The West Virginia Veterans' Legacy Project has collected a series of oral histories and memories in an art installation, a book and a theater performance, and also a documentary which will be shown today on WVPBS.

The project was created by volunteers at Glenville State College, and separate parts of the project are being shown throughout November across the campus. Events at the college began Nov. 3 with the official release of the documentary and will end today with an encore performance by the veterans' theater group.

"It's really exciting," Bob Henry Baber, director of the project, said. "The documentary- 'Tradition of Service: The West Virginia Veteran's Legacy Project' - people will love it."

Article Photos

Submitted photo
A soldier walks away from the grave of Minor C. Smith Jr. The photo is part of a project created by the WV Veterans’ Legacy Project. A documentary will be shown on WVPBS at 9 p.m. today and 7 p.m. Sunday.

On Nov. 3, the first official showing of the documentary was paired with a dinner and military ball. In the days following, the photo exhibit opened at the Glenville State College Art Gallery, a book signing took place, and the Veterans Theater Production was performed.

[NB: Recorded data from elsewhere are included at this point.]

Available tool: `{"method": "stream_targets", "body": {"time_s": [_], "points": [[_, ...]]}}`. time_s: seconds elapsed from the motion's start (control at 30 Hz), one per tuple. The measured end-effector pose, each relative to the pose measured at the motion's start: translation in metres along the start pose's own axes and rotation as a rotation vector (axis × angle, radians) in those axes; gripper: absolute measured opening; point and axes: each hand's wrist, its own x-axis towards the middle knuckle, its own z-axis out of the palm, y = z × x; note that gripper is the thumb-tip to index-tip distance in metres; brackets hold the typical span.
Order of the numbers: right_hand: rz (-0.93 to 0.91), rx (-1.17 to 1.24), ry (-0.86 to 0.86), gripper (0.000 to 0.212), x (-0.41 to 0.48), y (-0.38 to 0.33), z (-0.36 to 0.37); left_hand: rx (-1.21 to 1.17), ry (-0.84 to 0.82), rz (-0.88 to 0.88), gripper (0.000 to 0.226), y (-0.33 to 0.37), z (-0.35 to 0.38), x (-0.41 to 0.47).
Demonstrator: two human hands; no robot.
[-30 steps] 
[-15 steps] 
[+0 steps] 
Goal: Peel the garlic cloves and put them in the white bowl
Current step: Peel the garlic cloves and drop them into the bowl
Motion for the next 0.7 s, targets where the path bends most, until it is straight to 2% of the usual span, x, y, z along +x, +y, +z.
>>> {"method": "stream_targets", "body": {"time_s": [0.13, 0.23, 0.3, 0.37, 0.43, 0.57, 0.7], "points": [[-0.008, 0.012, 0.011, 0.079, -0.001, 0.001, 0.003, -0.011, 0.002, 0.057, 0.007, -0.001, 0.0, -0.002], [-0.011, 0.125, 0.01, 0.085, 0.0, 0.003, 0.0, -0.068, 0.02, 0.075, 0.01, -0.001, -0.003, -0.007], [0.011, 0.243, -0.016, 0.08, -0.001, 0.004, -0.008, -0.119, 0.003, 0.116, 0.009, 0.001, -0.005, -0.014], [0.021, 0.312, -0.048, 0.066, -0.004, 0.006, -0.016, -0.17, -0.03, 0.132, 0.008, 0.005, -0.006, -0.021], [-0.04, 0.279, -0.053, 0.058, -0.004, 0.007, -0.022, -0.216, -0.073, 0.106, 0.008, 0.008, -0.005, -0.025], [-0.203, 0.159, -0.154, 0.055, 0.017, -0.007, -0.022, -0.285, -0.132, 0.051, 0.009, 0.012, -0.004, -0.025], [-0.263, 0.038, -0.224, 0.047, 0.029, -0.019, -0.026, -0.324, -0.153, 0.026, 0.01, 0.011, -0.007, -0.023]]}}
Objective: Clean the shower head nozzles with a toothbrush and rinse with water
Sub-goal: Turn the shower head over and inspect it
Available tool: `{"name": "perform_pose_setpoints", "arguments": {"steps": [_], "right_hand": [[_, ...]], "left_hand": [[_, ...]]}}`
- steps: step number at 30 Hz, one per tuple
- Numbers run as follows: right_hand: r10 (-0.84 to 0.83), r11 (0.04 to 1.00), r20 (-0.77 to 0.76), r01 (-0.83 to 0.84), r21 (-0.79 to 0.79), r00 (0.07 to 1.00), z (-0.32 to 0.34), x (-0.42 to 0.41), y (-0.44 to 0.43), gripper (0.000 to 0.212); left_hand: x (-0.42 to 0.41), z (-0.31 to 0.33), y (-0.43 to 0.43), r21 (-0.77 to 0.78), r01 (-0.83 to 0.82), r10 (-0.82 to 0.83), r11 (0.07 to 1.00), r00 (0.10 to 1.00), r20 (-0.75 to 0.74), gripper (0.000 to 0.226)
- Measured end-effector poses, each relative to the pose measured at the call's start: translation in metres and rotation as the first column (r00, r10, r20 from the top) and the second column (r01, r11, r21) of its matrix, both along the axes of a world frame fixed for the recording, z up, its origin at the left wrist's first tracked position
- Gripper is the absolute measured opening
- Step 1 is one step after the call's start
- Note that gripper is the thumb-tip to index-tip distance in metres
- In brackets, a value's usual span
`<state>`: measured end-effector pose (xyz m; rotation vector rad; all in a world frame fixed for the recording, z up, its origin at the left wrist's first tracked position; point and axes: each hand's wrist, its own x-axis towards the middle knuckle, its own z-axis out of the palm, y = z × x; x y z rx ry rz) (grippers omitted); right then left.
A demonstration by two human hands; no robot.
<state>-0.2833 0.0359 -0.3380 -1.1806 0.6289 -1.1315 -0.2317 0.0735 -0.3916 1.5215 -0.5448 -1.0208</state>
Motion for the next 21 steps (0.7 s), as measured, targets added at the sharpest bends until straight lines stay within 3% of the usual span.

The documentary will be shown again on WVPBS at 9 p.m. today and at 7 p.m. Sunday.

Funding was procured through $55,000 in private donations and a grant of $350,000 from the U.S. Institute of Museum and Library Services.

Baber said that, in preparing the documentary, more than 200 interviews were completed with veterans of wars stretching back to World War II.

"They literally put their lives in your hands," Henry said about the people he interviewed. "It's really humbling."

"We've wept and howled with veterans," he said.

One notable interview he mentioned was with Hershel Woodrow "Woody" Williams, who Baber said is the last living person from World War II to have been given the Medal of Honor.

Baber said Williams came home from the war expecting to return to the farm where he grew up.

To his disappointment, Baber said, the farm was lost because it was unable to be kept up by his relatives who remained in the U.S. during the war.

Baber said it was touching to hear the veterans' stories and be offered a part of their lives.

He also spoke about the book, "Heroes Among Us," created by the Legacy Project. Baber said it's a collection of stories, pictures and quotes from veterans that encompasses a history of wars involving the U.S., from the Civil War to the present day.

The art installation at the college is portable, Baber said, and will be moved to different parts of the state as it's requested. The only cost involved is the ability to transport it, he said.

Baber encouraged any interested people to watch the documentary and read a copy of the book, saying that adults and children would enjoy the educational and emotional aspects of the Legacy Project.

Newspapers across the state, including The Inter-Mountain, are taking part in the Legacy Project by partnering with Glenville State College to share veterans' stories in articles and advertisements.